The VU researchers stress the need for close cooperation between all participants in the education process, i.e. parents, schools, and prospective employers.

Recommendations offered

The researchers presented a set of recommendations to the Ministry of Education, Science and Sports, suggesting it to consider more closely the conception of education quality and its practicability.

‘The study has found that different societal groups view the current system of education as poor and often tend to focus on one aspect of education quality above all others. The most significant differences came to light in the answers of employers on the one hand and teachers on the other. This is why we recommend encouraging discussions between parents, employers, and teachers and getting them involved in shaping and implementing the education policy. In addition, one should rethink the activities within the education process, giving the central role to collaborative learning and also providing the conditions for pupils to study what they are interested in,’ Šabanovas says. 

The researchers recommend to base the content of education programmes on three concepts, namely interdisciplinarity, integrity, and experiential learning. Another recommendation is to direct international research exclusively towards monitoring the situation on the national level and model education processes in terms of national assessments of pupils’ progress. And these should be treated not as assessments, but as a means of helping with pupils’ individual progress.

The researchers suggest preparing a long-term, personalized system of assessment that is oriented to individual needs of pupils. They emphasize that the key here is not standards themselves but rather the progress pupils make. In addition, school infrastructure and resources should be oriented towards two goals, namely of encouraging pupils’ creativity and collaboration.

According to the researchers, the professional development of teachers should be organized in a timely manner and directed towards consistently improving the process of education, which would require creating a simple and swift system that reflects individual professional needs of teachers.

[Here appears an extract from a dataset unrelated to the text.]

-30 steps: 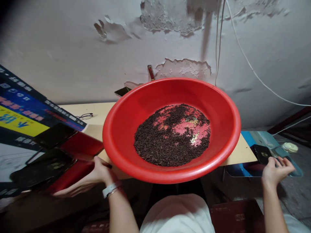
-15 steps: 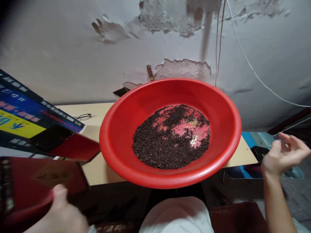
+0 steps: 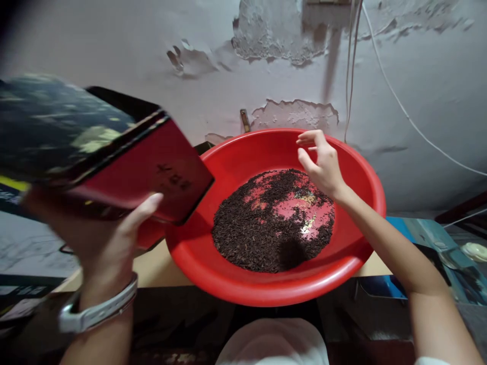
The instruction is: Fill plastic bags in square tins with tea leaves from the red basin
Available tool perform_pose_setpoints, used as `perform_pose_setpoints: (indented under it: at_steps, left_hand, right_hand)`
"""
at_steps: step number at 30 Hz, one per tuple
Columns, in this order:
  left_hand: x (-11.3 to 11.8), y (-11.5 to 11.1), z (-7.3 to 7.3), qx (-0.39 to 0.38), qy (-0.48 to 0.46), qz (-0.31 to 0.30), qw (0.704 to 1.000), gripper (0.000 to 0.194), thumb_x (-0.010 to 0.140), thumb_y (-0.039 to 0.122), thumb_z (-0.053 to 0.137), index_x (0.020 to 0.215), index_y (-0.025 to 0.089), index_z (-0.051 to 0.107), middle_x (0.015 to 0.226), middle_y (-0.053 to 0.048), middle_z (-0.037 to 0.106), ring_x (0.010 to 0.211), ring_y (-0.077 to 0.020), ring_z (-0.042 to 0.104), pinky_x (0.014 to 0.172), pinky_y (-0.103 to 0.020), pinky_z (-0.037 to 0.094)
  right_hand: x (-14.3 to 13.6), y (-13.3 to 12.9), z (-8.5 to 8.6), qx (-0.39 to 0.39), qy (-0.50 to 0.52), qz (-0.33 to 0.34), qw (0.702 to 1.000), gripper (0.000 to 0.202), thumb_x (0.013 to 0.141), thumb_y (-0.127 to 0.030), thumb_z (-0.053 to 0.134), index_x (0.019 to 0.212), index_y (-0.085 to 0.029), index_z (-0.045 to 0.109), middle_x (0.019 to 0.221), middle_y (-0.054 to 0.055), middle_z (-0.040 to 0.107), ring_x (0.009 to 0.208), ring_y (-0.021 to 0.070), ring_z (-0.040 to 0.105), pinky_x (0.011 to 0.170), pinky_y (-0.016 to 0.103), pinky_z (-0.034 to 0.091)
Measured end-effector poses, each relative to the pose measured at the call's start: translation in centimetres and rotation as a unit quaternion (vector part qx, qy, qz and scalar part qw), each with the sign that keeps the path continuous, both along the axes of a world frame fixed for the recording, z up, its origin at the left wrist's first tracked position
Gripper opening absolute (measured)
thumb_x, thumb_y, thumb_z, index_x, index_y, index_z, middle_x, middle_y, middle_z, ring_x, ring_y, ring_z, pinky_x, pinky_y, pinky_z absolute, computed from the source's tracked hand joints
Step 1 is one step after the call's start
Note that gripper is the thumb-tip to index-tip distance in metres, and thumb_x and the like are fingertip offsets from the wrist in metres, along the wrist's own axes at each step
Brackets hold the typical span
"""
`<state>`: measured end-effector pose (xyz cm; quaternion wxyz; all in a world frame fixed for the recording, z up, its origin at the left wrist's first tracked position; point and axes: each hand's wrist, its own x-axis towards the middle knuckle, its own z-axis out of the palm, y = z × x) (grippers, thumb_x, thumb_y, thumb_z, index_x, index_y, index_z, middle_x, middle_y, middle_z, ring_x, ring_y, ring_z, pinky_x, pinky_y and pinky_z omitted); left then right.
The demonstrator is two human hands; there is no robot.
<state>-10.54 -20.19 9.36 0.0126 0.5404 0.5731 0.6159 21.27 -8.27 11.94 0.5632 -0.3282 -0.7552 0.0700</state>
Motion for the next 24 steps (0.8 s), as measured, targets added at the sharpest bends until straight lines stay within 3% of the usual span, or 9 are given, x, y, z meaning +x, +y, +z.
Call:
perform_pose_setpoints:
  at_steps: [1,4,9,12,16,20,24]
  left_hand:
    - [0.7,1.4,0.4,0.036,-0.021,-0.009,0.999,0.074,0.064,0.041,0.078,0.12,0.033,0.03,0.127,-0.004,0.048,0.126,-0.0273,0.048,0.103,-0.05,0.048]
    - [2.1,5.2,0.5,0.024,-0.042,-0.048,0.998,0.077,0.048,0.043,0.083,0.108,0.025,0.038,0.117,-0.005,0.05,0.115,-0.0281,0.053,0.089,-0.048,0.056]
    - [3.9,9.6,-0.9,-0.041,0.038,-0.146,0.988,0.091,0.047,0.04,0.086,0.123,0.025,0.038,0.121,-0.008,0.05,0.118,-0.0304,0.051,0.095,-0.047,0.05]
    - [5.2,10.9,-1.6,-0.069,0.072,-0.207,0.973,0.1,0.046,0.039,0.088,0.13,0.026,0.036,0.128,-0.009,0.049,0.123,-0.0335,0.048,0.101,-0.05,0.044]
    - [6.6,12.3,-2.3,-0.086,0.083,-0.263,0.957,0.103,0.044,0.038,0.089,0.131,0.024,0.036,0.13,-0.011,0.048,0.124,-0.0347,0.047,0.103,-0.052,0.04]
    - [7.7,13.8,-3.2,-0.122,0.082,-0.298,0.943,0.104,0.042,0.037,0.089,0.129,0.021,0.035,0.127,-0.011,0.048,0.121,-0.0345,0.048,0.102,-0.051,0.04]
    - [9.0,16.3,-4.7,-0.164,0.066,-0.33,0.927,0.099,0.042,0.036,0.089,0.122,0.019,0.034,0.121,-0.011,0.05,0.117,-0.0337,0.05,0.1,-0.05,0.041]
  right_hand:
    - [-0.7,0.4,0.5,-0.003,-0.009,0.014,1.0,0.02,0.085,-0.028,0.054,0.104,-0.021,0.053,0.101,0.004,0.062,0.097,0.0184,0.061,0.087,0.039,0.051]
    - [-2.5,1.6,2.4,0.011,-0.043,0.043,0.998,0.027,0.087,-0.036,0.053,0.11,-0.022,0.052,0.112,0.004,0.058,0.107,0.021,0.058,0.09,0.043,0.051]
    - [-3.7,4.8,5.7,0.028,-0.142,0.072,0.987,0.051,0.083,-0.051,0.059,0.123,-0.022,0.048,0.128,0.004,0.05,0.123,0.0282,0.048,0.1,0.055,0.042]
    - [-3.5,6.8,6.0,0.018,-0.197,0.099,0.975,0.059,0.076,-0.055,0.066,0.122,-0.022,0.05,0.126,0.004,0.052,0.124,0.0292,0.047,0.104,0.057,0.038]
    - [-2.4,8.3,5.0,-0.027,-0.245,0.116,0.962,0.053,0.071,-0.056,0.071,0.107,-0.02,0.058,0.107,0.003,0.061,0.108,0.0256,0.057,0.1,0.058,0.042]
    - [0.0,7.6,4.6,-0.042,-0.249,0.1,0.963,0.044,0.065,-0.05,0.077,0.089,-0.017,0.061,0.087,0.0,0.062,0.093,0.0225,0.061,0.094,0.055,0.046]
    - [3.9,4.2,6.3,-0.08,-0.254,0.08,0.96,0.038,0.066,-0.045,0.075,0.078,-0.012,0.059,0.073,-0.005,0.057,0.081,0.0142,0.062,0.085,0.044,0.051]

Juškevičienė also offered some insight and urged to consider more closely the conception of education quality and its practicability: ‘The quality of education could be improved by learning from one’s peers, by facilitating consistent, timely, and situation-based professional development of teachers, by targeting school infrastructure and resources towards encouraging pupils’ creativity and collaboration, and by directing international research on pupils’ results exclusively towards monitoring the situation on the national level, putting more emphasis on researching national assessments of pupils’ progress.’